Write out the listing again, exactly as it appears below.

┌──

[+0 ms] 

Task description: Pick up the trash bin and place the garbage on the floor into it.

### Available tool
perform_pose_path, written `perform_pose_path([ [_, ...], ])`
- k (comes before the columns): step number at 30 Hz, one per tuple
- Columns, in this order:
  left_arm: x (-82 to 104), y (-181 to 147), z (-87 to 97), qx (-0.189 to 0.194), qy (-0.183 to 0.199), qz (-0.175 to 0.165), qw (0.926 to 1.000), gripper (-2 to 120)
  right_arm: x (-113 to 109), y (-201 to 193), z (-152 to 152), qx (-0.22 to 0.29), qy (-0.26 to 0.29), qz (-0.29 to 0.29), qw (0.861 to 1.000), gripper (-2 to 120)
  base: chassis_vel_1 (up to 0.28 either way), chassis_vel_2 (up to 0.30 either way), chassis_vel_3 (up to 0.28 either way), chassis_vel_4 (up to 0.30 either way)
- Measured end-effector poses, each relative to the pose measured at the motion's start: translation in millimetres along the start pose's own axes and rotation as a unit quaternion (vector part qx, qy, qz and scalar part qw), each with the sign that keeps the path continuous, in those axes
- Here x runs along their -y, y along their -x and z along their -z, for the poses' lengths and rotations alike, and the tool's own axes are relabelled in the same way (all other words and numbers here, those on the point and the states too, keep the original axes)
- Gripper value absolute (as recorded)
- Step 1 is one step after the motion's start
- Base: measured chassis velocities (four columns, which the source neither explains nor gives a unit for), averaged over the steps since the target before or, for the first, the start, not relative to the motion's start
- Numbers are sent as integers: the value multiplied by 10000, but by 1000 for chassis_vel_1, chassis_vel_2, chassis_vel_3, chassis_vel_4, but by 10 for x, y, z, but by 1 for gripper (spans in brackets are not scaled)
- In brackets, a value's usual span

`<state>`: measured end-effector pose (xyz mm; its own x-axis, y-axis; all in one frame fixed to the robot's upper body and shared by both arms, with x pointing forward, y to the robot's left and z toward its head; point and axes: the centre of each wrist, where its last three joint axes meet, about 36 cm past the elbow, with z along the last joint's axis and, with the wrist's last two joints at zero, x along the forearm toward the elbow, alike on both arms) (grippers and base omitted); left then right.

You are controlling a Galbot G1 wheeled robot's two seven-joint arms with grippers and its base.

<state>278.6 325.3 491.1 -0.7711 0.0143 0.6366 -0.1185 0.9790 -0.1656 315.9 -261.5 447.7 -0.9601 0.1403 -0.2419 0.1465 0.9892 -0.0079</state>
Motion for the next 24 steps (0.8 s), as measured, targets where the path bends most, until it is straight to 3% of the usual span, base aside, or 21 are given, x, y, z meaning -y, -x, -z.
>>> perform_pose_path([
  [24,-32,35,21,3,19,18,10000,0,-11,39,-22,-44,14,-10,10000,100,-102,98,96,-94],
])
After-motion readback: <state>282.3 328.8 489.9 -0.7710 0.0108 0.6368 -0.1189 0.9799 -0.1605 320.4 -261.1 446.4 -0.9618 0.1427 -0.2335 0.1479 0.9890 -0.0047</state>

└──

• **Solution to this task**:
[+0 ms] 

Task description: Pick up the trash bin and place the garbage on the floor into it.

### Available tool
perform_pose_path, written `perform_pose_path([ [_, ...], ])`
- k (comes before the columns): step number at 30 Hz, one per tuple
- Columns, in this order:
  left_arm: x (-82 to 104), y (-181 to 147), z (-87 to 97), qx (-0.189 to 0.194), qy (-0.183 to 0.199), qz (-0.175 to 0.165), qw (0.926 to 1.000), gripper (-2 to 120)
  right_arm: x (-113 to 109), y (-201 to 193), z (-152 to 152), qx (-0.22 to 0.29), qy (-0.26 to 0.29), qz (-0.29 to 0.29), qw (0.861 to 1.000), gripper (-2 to 120)
  base: chassis_vel_1 (up to 0.28 either way), chassis_vel_2 (up to 0.30 either way), chassis_vel_3 (up to 0.28 either way), chassis_vel_4 (up to 0.30 either way)
- Measured end-effector poses, each relative to the pose measured at the motion's start: translation in millimetres along the start pose's own axes and rotation as a unit quaternion (vector part qx, qy, qz and scalar part qw), each with the sign that keeps the path continuous, in those axes
- Here x runs along their -y, y along their -x and z along their -z, for the poses' lengths and rotations alike, and the tool's own axes are relabelled in the same way (all other words and numbers here, those on the point and the states too, keep the original axes)
- Gripper value absolute (as recorded)
- Step 1 is one step after the motion's start
- Base: measured chassis velocities (four columns, which the source neither explains nor gives a unit for), averaged over the steps since the target before or, for the first, the start, not relative to the motion's start
- Numbers are sent as integers: the value multiplied by 10000, but by 1000 for chassis_vel_1, chassis_vel_2, chassis_vel_3, chassis_vel_4, but by 10 for x, y, z, but by 1 for gripper (spans in brackets are not scaled)
- In brackets, a value's usual span

`<state>`: measured end-effector pose (xyz mm; its own x-axis, y-axis; all in one frame fixed to the robot's upper body and shared by both arms, with x pointing forward, y to the robot's left and z toward its head; point and axes: the centre of each wrist, where its last three joint axes meet, about 36 cm past the elbow, with z along the last joint's axis and, with the wrist's last two joints at zero, x along the forearm toward the elbow, alike on both arms) (grippers and base omitted); left then right.

You are controlling a Galbot G1 wheeled robot's two seven-joint arms with grippers and its base.

<state>278.6 325.3 491.1 -0.7711 0.0143 0.6366 -0.1185 0.9790 -0.1656 315.9 -261.5 447.7 -0.9601 0.1403 -0.2419 0.1465 0.9892 -0.0079</state>
Motion for the next 24 steps (0.8 s), as measured, targets where the path bends most, until it is straight to 3% of the usual span, base aside, or 21 are given, x, y, z meaning -y, -x, -z.
>>> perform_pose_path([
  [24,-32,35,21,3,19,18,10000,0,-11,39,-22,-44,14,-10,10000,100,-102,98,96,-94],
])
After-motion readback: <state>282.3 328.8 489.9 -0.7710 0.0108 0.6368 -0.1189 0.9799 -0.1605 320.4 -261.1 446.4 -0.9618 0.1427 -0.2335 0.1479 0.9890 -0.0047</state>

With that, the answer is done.